So today my very dear friend Linda from Moonstruck is going to be doing a Pagan's Tonight talk radio interview. She posted about it today on her FB feed. I'm so happy for her! I can't wait to hear it. If you'd like to tune in, it starts at 10:15 pm.
After checking out Pagan's Tonight I nosed around Blog Talk Radio and found someone doing online readings. So I figured, why not. I was a bit skeptical because everything the reader was saying was full of sunny flowers and roses type messages. We all know life just isn't all positive. But when she got to me she definitely wasn't positive. lol. Well serves me right huh.
My question was of course about our financial and living arrangement. She basically said look out of the box, that she didn't think I'd make any progress until August - September (God I hope not that long!) and that she thought I'd find something in sales.
I'd be horrible at sales! I'm not the salesman type. I'm really not that good of a people person and for that kind of job you have to have a certain kind of charisma I just don't possess.
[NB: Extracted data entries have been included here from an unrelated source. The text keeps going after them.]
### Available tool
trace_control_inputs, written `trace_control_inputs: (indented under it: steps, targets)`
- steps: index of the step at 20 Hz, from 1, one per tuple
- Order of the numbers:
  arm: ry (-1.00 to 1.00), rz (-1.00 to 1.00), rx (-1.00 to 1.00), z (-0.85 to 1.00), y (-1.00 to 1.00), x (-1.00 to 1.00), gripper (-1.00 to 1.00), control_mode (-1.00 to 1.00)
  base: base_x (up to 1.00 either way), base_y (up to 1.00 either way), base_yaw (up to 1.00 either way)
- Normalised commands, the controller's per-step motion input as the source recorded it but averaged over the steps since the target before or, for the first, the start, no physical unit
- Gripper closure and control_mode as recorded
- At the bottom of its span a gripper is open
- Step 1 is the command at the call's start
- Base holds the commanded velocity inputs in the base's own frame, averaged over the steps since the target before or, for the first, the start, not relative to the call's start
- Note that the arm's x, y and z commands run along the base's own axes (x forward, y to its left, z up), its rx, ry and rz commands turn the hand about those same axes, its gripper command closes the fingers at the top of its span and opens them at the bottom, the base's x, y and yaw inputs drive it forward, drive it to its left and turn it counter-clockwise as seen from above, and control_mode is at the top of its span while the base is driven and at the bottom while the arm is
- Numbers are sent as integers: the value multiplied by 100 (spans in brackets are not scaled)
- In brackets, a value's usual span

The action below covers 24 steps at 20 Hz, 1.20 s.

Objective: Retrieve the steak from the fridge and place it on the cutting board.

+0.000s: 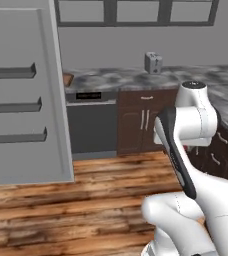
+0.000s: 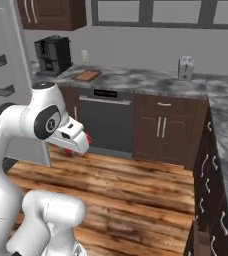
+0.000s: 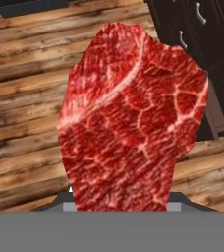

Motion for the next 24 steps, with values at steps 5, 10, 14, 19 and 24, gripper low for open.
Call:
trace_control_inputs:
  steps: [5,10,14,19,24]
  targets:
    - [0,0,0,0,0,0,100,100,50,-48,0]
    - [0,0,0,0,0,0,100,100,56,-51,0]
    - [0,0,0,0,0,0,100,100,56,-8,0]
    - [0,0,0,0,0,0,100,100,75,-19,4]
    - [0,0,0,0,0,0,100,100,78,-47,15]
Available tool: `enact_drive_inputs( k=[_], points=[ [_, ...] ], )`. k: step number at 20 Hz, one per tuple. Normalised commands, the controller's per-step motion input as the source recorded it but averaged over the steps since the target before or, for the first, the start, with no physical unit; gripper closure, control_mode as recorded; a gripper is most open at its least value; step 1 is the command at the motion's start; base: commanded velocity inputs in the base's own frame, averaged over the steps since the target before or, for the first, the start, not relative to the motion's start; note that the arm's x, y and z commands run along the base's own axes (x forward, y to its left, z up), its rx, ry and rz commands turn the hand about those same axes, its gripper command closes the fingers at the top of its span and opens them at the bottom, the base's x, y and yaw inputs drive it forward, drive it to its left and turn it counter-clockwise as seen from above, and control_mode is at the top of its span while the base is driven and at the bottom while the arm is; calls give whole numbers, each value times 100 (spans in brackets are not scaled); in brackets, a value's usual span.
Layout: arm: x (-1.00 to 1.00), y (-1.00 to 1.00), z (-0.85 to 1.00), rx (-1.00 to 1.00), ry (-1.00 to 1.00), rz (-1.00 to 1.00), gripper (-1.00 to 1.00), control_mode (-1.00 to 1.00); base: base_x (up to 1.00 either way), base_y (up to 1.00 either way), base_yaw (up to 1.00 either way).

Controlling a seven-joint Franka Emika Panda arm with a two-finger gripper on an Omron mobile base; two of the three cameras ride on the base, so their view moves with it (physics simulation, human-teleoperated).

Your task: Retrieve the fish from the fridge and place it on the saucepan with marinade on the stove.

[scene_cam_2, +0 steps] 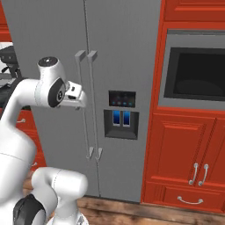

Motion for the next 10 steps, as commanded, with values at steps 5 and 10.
enact_drive_inputs(
  k=[5,10],
  points=[
    [38,8,0,0,-13,0,-100,-100,0,0,0],
    [63,0,-2,0,-15,0,-100,-100,0,0,0]
  ],
)
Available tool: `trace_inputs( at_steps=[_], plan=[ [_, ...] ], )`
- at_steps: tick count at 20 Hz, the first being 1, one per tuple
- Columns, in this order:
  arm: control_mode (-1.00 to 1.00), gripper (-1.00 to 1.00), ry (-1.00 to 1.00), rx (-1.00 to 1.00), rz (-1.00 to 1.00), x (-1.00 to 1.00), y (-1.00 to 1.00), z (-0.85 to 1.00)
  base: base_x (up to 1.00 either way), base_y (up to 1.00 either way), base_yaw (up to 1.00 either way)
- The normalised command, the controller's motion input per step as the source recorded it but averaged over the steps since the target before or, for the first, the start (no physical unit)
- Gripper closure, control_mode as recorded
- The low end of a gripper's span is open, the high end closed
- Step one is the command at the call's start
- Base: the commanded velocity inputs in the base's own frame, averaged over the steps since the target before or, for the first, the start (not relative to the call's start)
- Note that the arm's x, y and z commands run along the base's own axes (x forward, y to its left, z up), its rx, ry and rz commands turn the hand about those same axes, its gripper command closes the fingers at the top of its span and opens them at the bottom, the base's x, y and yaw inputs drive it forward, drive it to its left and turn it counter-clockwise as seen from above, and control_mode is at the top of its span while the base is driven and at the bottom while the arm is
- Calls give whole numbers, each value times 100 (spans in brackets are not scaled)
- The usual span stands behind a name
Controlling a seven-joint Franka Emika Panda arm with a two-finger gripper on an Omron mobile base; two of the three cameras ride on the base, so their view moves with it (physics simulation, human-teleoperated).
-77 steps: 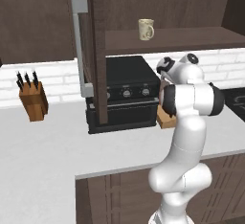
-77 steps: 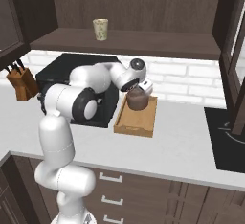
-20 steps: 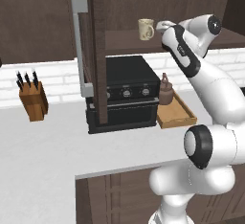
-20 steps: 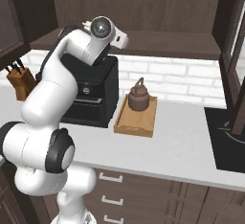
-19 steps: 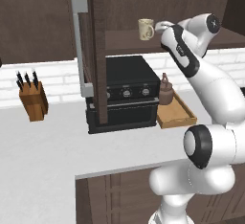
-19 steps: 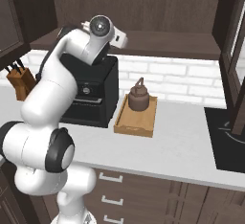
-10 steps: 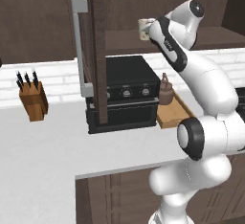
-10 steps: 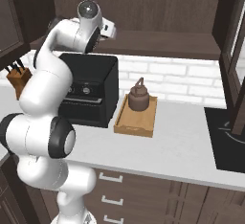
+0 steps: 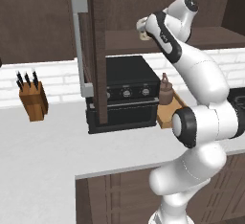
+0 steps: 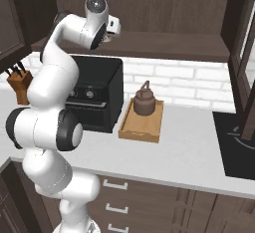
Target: Pick the kettle from the counter and place it on the tray. Then pick the mug from the cabinet and place it on the tray. Then close the cabinet doors.
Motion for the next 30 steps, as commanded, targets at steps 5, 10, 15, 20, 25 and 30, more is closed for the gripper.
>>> trace_inputs(
  at_steps=[5, 10, 15, 20, 25, 30],
  plan=[
    [-100, -100, -1, -4, 6, 11, -1, -7, 0, 0, 0],
    [-100, -100, -1, 0, 17, 16, 0, -9, 0, 0, 0],
    [-100, -100, -1, 0, 15, 9, -17, -2, 0, 0, 0],
    [-100, -100, 0, 0, 13, 10, -8, 0, 0, 0, 0],
    [-100, 100, 0, 0, 10, 15, 0, -8, 0, 0, 0],
    [-100, 100, 0, 0, 8, 21, 1, -12, 0, 0, 0]
  ],
)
So not really sure how to take her reading. But I'm hoping she is just very off.
I've been trying to think outside the box this whole time. First with my Gypsy living idea, then trying to get Dh to go back to school, etc etc.. Nothing I suggest or say or do seems to work.
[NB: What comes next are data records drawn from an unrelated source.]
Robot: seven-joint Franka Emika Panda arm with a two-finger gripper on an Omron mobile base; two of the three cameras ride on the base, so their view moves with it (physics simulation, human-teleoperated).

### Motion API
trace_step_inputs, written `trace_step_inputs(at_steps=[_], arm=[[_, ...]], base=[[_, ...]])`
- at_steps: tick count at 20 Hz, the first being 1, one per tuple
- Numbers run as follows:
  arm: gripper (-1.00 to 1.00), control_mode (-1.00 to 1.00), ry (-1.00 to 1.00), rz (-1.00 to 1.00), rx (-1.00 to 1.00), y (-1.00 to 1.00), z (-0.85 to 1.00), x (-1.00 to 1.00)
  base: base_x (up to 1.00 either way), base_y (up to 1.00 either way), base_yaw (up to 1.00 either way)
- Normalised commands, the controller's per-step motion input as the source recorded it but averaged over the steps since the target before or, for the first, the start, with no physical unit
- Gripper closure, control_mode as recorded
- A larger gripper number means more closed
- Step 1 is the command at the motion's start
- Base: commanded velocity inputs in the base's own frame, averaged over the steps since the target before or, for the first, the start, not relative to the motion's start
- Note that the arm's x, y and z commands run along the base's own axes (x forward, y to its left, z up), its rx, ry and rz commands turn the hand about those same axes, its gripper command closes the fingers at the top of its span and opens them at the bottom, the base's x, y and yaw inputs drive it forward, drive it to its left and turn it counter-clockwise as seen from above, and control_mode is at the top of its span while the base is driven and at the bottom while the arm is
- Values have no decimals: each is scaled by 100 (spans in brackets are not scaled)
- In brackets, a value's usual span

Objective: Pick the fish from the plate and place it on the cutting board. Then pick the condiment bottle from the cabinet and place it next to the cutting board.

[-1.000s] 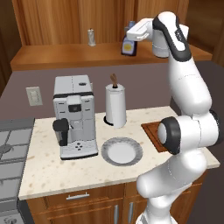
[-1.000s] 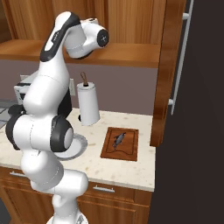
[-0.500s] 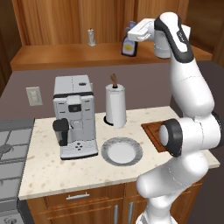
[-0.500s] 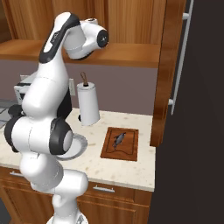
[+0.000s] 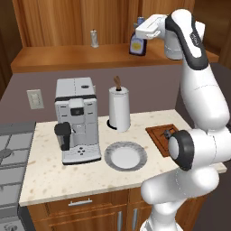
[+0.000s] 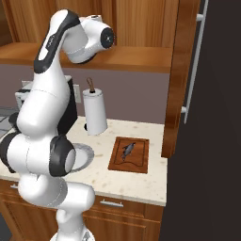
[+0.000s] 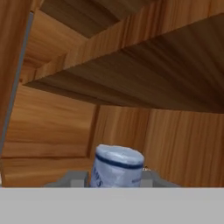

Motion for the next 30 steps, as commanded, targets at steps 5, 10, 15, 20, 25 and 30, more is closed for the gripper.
trace_step_inputs(at_steps=[5, 10, 15, 20, 25, 30], arm=[[100, -100, 0, 0, 0, 0, 13, -41], [100, -100, -1, 0, 0, 0, 0, -39], [100, -100, 0, 0, 0, 0, 0, -44], [100, -100, 0, 0, 3, 0, 0, -48], [100, -100, 0, 0, 3, 0, 0, -53], [100, -100, 2, 0, 5, 0, -3, -55]], base=[[0, 0, 0], [0, 0, 0], [0, 0, 0], [0, 0, 0], [0, 0, 0], [0, 0, 0]])
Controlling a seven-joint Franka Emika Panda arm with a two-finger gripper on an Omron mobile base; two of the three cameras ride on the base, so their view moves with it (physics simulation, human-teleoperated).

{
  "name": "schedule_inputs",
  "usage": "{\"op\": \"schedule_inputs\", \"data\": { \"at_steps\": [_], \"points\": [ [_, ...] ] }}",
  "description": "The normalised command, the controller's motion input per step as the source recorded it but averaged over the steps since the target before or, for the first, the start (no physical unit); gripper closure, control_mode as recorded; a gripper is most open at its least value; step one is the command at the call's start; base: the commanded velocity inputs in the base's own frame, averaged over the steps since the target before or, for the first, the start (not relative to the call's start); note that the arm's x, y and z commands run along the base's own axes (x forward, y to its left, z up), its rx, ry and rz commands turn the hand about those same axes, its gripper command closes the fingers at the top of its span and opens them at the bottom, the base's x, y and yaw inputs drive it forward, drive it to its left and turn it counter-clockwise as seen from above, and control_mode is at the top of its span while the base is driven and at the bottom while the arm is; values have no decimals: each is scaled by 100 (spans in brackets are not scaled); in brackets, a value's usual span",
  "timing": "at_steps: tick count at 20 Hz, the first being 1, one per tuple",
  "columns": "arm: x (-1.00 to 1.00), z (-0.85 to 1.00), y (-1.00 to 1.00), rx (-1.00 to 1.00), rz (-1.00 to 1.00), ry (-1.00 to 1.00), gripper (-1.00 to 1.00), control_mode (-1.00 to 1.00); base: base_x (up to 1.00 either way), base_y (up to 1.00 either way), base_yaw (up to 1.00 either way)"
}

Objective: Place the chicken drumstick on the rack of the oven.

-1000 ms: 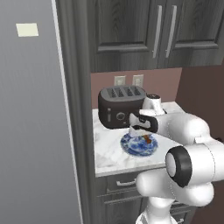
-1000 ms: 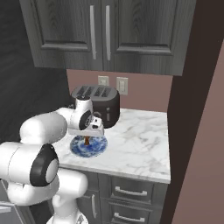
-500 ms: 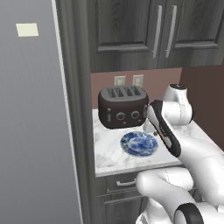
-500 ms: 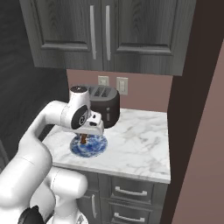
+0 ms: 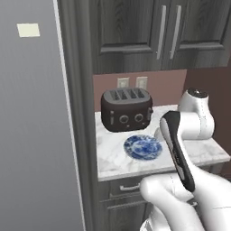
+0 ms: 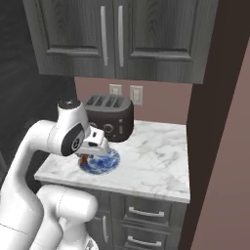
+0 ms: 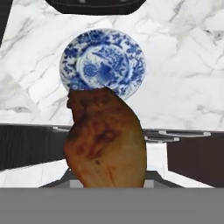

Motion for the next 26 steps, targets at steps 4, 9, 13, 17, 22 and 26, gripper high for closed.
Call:
{"op": "schedule_inputs", "data": {
  "at_steps": [4,9,13,17,22,26],
  "points": [
    [0,0,0,0,0,0,100,100,-100,1,-3],
    [0,0,0,0,0,0,100,100,-68,48,0],
    [0,0,0,0,0,0,100,100,-42,99,5],
    [0,0,0,0,0,0,100,100,-54,100,4],
    [0,0,0,0,0,0,100,100,-60,100,0],
    [0,0,0,0,0,0,100,100,-26,100,0]
  ]
}}
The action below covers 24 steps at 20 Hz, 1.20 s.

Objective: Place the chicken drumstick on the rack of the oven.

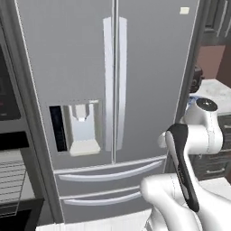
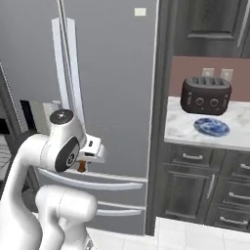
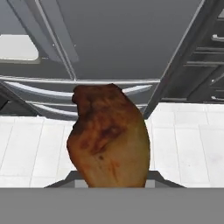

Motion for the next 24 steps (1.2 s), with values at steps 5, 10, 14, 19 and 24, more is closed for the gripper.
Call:
{"op": "schedule_inputs", "data": {
  "at_steps": [5,10,14,19,24],
  "points": [
    [0,0,0,0,0,0,100,100,3,100,13],
    [0,0,0,0,0,0,100,100,8,98,37],
    [0,0,0,0,0,0,100,100,22,61,63],
    [0,0,0,0,0,0,100,100,12,-17,78],
    [0,0,0,0,0,0,100,100,29,-27,82]
  ]
}}
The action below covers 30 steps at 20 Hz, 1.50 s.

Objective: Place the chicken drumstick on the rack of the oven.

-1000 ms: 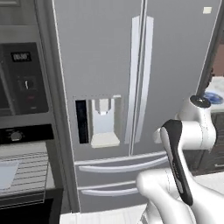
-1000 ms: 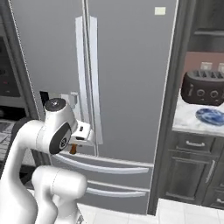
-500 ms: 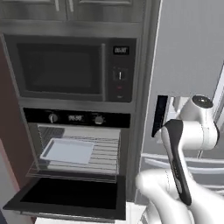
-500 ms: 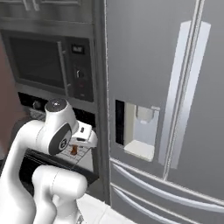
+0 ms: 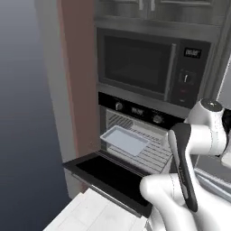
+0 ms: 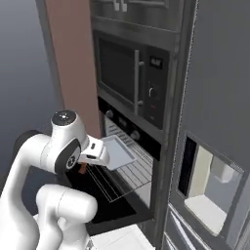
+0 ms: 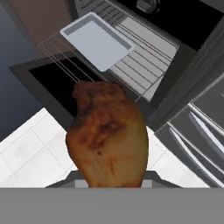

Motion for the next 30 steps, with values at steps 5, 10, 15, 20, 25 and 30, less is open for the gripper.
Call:
{"op": "schedule_inputs", "data": {
  "at_steps": [5,10,15,20,25,30],
  "points": [
    [0,0,0,0,0,0,100,100,5,-48,49],
    [0,0,0,0,0,0,100,100,0,26,-9],
    [0,0,0,0,0,0,100,100,0,62,-41],
    [0,0,0,0,0,0,100,100,10,92,-52],
    [0,0,0,0,0,0,100,100,39,94,-53],
    [0,0,0,0,0,0,100,100,44,76,-45]
  ]
}}
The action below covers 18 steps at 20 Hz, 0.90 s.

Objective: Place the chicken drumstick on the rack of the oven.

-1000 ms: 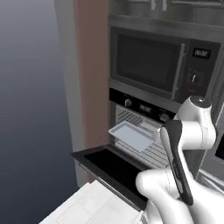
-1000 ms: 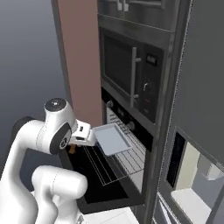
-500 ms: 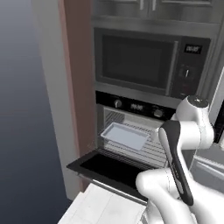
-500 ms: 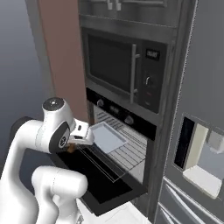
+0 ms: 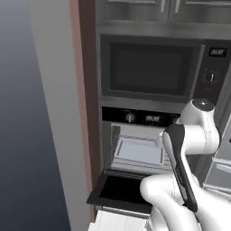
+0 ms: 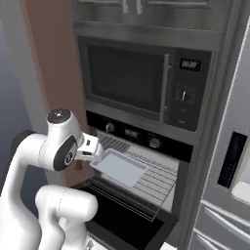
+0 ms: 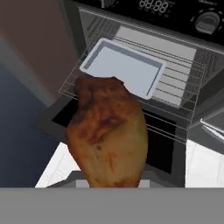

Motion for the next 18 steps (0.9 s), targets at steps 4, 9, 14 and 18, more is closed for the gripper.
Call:
{"op": "schedule_inputs", "data": {
  "at_steps": [4,9,14,18],
  "points": [
    [0,0,0,0,0,0,100,100,39,97,-48],
    [0,0,0,0,0,0,100,100,38,93,-46],
    [0,0,0,0,0,0,100,100,61,4,-28],
    [0,0,0,0,0,0,100,100,65,-28,-9]
  ]
}}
You know what I'd really like to do, travel! All my life I've only ever been a handful of places. I've felt so sheltered my entire life. I'd love that chance to see more of the world.
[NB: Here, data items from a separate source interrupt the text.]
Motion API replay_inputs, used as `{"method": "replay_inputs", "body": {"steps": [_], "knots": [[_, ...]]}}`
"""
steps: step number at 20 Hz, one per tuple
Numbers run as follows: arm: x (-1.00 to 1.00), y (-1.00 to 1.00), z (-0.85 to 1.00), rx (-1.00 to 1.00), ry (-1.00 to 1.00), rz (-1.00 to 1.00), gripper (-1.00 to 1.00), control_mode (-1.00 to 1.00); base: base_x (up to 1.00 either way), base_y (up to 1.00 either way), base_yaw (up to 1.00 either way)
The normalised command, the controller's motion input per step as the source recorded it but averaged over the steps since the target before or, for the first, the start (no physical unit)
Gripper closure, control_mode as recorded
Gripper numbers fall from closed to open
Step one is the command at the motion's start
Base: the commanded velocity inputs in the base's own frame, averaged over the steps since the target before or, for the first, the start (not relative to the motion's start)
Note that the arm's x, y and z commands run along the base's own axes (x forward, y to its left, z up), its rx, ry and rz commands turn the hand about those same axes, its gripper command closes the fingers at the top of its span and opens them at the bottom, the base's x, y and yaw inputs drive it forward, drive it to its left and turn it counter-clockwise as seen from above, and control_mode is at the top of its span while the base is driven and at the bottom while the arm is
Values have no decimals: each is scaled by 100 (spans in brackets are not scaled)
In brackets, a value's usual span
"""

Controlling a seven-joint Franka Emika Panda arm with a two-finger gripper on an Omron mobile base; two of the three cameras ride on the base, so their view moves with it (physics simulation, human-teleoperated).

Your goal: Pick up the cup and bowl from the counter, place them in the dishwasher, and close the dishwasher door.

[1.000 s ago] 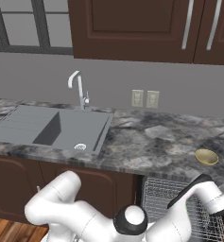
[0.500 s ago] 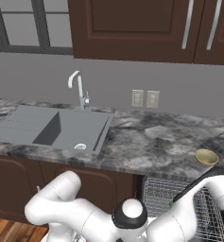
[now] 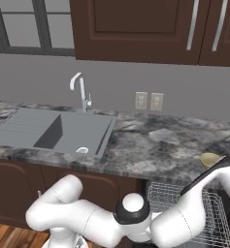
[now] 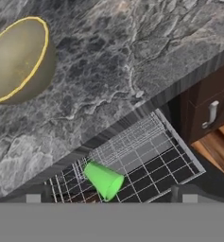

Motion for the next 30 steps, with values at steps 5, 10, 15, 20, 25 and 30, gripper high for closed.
{"method": "replay_inputs", "body": {"steps": [5, 10, 15, 20, 25, 30], "knots": [[10, 0, 40, 0, 0, 0, -100, -100, 0, 0, 0], [26, 0, 22, 0, 0, -2, -100, -100, 0, 0, 0], [32, 0, 10, 1, 0, -2, -100, -100, 0, 0, 0], [32, 2, 0, 1, 0, 0, -100, -100, 0, 0, 0], [30, 5, 0, 0, 2, 0, -100, -100, 0, 0, 0], [22, 14, 0, 0, 2, 0, -100, -100, 0, 0, 0]]}}
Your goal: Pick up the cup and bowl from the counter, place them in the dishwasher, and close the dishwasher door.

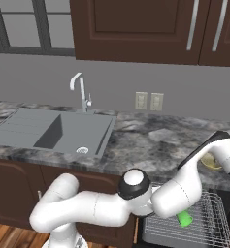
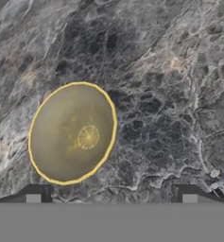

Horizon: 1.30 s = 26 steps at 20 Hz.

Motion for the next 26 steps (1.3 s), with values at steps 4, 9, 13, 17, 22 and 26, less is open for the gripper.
{"method": "replay_inputs", "body": {"steps": [4, 9, 13, 17, 22, 26], "knots": [[13, 18, -7, 0, 2, 0, -100, -100, 0, 0, 0], [3, 18, -28, 0, 1, 0, -100, -100, 0, 0, 0], [10, 10, -21, 0, 0, 0, -100, -100, 0, 0, 0], [24, 8, -11, 0, 0, 0, -100, -100, 0, 0, 0], [21, 3, -22, 0, 0, 0, -100, -100, 0, 0, 0], [15, 0, -29, 0, 0, 0, -100, -100, 0, 0, 0]]}}
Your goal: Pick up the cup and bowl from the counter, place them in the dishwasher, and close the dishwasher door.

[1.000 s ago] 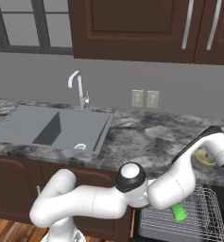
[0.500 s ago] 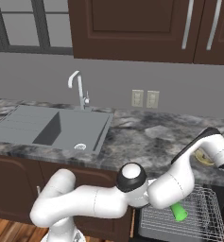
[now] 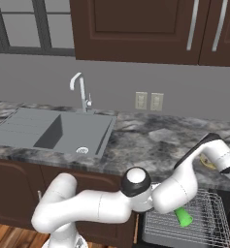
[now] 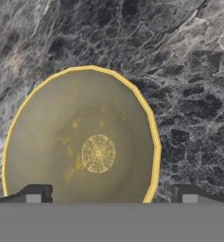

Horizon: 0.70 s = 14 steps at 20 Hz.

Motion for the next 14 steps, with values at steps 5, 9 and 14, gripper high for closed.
{"method": "replay_inputs", "body": {"steps": [5, 9, 14], "knots": [[12, 0, -24, 0, 0, 0, 100, -100, 0, 0, 0], [-1, -1, 0, 0, 0, 0, 100, -100, 0, 0, 0], [-14, 0, 6, 0, -2, 0, 100, -100, 0, 0, 0]]}}
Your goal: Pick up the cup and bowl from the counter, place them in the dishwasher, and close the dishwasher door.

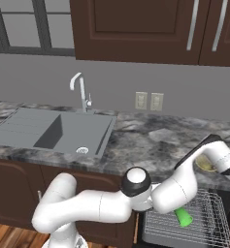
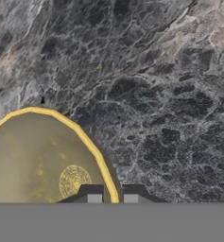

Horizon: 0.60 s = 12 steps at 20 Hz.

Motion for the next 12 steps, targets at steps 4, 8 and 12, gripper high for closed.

I don't often talk about my father. He was an ass that left us when I was just 3 yrs old. But he was a truck driver. I remember wondering where he was often when I was a child. I knew he traveled the country. I also tried to get DH to go to a truck driving school here, but he won't do it either. He says he thinks the driving would hurt his back. And I know driving often hurts him so that's nothing knew to me. I often have to drive for him when his back or neck is sore. He has degenerative disk disease, pinched nerves, etc... Sitting for long periods is painful for him. I want to say, get off your ass and do it anyway. But I know that's unfair. After all I couldn't do a job when I was required to walk all day. (I have Plantar Fisciitis Inflammation).
I just want to be taken care of and not feel like I have to be the one to solve all our problems.
Sorry for the ramble today. I don't always mean to get so negative. But this is where I am in my life.